:: Your instructions ::
Please restate, word for word, the lines below that begin at the one with "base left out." and end at the one with "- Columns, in". Leave out all other lines.

[Records contained in a dataset]
+++++

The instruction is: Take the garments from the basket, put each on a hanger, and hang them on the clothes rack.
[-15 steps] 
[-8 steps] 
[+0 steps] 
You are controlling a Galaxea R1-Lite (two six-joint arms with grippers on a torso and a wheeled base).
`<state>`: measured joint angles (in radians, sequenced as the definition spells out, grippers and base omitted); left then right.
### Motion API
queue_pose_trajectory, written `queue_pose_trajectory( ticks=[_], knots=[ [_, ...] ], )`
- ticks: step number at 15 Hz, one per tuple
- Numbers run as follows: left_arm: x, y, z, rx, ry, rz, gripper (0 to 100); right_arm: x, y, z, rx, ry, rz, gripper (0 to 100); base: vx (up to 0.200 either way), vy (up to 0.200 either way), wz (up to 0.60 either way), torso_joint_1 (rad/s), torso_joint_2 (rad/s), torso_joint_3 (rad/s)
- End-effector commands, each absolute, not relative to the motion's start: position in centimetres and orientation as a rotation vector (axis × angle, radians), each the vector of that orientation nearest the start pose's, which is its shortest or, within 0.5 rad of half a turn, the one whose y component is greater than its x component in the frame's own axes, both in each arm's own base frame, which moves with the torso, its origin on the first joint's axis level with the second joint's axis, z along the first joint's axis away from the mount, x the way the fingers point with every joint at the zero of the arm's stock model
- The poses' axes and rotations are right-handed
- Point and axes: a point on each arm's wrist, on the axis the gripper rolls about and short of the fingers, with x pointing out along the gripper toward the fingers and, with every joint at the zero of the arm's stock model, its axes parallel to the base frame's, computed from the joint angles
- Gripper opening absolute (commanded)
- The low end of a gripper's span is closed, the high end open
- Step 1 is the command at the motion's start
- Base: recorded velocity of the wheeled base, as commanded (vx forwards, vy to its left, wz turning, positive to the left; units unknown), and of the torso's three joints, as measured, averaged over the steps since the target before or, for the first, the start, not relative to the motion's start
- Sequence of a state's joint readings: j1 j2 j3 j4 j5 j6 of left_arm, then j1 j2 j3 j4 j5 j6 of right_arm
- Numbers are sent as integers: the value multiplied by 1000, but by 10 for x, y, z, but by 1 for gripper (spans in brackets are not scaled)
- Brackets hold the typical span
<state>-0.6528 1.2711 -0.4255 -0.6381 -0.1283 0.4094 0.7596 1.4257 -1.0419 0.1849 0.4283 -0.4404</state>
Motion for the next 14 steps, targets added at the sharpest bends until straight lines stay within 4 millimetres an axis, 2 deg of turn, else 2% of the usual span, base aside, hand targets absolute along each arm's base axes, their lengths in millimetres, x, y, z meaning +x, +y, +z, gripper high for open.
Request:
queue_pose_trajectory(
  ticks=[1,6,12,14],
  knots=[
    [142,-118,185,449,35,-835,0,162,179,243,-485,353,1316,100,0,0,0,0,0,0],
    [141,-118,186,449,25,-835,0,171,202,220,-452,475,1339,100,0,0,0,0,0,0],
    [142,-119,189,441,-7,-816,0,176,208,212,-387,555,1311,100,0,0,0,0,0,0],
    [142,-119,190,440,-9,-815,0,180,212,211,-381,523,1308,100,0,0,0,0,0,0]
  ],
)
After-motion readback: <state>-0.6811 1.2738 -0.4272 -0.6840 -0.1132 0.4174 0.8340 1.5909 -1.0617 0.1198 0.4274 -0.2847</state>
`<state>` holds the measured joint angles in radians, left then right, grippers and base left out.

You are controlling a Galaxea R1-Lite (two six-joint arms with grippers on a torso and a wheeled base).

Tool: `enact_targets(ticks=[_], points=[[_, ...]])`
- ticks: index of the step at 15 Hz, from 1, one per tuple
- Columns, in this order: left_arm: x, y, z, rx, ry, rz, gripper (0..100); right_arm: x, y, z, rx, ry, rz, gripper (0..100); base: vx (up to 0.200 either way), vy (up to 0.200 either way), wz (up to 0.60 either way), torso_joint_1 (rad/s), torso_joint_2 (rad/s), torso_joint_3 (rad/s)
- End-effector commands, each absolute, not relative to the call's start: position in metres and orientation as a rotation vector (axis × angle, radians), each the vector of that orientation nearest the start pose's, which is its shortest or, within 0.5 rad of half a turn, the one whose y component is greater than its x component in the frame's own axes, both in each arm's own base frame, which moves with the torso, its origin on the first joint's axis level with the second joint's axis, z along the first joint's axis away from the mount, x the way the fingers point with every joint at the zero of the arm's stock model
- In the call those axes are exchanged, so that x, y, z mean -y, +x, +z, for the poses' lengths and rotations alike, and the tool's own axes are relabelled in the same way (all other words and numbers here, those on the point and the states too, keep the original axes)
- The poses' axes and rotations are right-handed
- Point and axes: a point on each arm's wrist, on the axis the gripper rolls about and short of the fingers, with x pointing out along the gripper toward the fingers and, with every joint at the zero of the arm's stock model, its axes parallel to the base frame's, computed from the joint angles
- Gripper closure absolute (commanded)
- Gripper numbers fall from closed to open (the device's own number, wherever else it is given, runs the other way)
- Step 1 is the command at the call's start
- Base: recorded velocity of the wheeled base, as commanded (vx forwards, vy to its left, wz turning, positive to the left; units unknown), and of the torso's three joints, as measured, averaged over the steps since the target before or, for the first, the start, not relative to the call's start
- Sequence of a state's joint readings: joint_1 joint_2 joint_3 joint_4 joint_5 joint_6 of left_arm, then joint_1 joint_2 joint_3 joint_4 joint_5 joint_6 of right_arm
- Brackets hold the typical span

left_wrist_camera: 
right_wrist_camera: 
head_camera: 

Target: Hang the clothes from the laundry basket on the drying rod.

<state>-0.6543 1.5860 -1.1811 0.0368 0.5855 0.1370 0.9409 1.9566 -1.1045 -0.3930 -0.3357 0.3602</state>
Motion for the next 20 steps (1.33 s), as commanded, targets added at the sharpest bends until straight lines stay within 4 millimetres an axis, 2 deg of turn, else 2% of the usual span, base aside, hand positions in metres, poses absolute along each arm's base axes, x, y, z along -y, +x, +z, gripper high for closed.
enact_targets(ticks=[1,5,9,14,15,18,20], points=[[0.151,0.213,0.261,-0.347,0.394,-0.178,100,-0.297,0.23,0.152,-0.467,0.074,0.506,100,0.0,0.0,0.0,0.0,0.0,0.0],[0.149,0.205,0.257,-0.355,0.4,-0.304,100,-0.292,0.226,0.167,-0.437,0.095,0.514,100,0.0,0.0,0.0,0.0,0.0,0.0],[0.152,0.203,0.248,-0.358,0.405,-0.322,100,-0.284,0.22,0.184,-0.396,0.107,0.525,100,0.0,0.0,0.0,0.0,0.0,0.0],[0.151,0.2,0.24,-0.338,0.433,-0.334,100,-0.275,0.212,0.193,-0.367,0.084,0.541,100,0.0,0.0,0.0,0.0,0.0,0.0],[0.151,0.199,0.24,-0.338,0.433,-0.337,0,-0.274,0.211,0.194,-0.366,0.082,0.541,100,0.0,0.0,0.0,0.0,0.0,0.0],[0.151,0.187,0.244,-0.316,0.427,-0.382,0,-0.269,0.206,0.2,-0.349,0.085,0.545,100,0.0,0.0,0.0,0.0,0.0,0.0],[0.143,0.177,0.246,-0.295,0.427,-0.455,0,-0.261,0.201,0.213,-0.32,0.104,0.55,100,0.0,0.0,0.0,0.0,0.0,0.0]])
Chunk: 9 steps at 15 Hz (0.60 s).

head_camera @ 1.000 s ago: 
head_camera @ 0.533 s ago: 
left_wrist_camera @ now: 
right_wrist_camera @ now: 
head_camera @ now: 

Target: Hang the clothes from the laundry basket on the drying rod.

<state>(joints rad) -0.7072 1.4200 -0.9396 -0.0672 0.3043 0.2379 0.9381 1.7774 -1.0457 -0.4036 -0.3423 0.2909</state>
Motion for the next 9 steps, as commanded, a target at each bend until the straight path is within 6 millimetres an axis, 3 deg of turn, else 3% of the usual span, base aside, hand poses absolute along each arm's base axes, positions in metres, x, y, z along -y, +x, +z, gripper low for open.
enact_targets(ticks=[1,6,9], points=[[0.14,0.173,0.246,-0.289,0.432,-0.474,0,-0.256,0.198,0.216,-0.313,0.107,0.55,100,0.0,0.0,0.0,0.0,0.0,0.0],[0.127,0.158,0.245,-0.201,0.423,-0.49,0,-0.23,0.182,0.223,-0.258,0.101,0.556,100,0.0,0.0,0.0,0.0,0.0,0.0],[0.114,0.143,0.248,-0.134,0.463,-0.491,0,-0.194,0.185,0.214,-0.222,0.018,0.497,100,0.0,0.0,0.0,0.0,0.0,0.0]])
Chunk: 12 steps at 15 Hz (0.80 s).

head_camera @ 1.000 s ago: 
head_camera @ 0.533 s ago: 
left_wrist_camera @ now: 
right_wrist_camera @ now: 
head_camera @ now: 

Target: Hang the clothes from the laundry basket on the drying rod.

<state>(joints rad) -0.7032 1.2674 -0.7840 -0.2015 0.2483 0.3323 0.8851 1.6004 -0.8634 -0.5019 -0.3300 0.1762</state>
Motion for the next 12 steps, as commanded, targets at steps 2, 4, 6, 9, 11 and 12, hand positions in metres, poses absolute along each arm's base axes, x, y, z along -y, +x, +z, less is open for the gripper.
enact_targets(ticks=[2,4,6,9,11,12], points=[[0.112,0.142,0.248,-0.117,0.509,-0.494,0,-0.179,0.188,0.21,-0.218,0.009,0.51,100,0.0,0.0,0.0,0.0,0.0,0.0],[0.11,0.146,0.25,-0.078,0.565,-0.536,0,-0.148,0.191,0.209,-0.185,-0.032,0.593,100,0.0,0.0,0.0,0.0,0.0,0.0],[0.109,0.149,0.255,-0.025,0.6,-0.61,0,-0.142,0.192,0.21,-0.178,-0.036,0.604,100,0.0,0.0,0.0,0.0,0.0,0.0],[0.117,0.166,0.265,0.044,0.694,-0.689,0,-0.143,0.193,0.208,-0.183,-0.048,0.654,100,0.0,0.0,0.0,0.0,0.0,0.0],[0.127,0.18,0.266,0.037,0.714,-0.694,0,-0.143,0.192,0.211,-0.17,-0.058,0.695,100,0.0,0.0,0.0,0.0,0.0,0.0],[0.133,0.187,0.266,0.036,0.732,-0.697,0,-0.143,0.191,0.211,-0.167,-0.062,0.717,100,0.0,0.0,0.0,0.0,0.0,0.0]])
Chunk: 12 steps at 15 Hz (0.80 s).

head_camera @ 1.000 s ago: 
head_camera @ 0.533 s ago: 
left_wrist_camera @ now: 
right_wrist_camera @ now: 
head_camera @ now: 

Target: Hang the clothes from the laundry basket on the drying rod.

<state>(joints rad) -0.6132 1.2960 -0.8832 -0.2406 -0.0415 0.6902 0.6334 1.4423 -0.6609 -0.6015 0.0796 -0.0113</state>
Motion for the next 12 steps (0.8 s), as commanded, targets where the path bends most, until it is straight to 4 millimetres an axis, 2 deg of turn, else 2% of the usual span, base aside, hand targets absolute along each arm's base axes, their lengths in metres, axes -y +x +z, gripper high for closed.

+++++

:: Reply ::
`<state>` holds the measured joint angles in radians, left then right, grippers and base left out.

You are controlling a Galaxea R1-Lite (two six-joint arms with grippers on a torso and a wheeled base).

Tool: `enact_targets(ticks=[_], points=[[_, ...]])`
- ticks: index of the step at 15 Hz, from 1, one per tuple
- Columns, in this order: left_arm: x, y, z, rx, ry, rz, gripper (0..100); right_arm: x, y, z, rx, ry, rz, gripper (0..100); base: vx (up to 0.200 either way), vy (up to 0.200 either way), wz (up to 0.60 either way), torso_joint_1 (rad/s), torso_joint_2 (rad/s), torso_joint_3 (rad/s)

Nothing remains to add to the answer.